• _Exercise directions_
How many lines in the entries below contain the word "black"? Answer with the number and nothing else.
___
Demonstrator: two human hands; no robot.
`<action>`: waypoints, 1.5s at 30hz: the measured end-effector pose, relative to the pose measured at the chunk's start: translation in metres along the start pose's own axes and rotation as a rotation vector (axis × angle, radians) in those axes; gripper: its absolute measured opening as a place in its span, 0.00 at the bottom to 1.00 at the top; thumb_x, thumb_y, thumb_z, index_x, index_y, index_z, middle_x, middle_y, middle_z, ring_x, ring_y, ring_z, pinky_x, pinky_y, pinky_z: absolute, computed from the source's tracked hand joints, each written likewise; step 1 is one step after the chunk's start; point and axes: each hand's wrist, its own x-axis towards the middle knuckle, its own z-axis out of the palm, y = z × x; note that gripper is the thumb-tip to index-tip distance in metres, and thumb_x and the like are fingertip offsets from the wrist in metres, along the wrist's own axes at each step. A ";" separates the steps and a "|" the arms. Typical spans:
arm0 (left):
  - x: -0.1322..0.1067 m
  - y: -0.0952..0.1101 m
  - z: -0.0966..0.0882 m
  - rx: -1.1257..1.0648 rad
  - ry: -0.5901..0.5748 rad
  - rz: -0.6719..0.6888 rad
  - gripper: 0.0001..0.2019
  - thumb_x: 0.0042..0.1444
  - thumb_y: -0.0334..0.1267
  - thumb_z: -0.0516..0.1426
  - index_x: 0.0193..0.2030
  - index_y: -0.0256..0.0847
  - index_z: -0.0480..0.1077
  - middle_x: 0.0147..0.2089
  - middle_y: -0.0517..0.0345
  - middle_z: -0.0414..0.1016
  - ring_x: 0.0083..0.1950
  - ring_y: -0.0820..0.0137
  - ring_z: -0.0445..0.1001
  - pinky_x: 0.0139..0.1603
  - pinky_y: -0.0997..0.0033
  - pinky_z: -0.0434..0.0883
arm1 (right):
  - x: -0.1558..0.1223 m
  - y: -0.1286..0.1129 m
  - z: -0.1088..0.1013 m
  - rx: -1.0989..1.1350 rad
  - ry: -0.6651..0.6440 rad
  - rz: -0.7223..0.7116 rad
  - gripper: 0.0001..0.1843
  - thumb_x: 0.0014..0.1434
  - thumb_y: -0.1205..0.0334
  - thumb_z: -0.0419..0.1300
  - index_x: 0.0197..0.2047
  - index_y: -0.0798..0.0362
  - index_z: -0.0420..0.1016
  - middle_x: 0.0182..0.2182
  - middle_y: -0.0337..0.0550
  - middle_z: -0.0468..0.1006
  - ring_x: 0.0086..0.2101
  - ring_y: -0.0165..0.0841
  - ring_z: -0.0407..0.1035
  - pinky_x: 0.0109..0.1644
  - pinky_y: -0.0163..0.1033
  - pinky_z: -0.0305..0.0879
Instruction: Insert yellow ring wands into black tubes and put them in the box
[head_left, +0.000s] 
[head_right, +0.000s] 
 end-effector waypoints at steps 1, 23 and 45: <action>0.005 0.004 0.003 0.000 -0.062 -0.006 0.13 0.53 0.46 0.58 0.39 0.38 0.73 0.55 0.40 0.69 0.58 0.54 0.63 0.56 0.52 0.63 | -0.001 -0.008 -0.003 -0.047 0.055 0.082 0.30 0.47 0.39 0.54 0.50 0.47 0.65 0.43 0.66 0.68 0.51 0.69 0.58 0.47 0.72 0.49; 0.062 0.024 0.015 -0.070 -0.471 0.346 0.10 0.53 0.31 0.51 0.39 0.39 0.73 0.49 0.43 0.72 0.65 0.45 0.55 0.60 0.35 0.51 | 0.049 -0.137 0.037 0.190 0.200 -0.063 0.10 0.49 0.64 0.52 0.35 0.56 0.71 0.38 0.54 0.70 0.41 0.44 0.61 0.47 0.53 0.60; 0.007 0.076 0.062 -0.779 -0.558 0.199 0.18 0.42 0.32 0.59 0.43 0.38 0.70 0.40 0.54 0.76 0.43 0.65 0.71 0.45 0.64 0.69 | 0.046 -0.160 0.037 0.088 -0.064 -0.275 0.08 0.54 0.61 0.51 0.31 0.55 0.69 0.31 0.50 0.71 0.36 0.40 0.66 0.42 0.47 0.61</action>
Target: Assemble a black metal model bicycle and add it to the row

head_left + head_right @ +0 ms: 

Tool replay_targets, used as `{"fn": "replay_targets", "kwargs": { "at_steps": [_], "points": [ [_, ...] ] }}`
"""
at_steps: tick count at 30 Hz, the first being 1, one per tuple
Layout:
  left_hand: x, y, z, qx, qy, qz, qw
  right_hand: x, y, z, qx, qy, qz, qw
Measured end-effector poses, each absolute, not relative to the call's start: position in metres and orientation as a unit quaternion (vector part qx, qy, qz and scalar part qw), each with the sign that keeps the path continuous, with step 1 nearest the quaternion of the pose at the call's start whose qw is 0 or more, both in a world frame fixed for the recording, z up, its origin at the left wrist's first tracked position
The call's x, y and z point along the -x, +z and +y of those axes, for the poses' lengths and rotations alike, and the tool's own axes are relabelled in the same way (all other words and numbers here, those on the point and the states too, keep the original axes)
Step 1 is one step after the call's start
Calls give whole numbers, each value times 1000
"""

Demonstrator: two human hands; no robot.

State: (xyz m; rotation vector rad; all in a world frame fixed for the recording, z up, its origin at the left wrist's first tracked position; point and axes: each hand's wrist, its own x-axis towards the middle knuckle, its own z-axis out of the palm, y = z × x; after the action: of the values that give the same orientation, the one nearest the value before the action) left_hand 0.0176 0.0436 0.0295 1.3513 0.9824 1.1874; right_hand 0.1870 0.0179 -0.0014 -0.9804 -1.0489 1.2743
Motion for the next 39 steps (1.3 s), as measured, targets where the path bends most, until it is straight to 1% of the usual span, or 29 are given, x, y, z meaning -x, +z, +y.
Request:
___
• _Result of the task_
2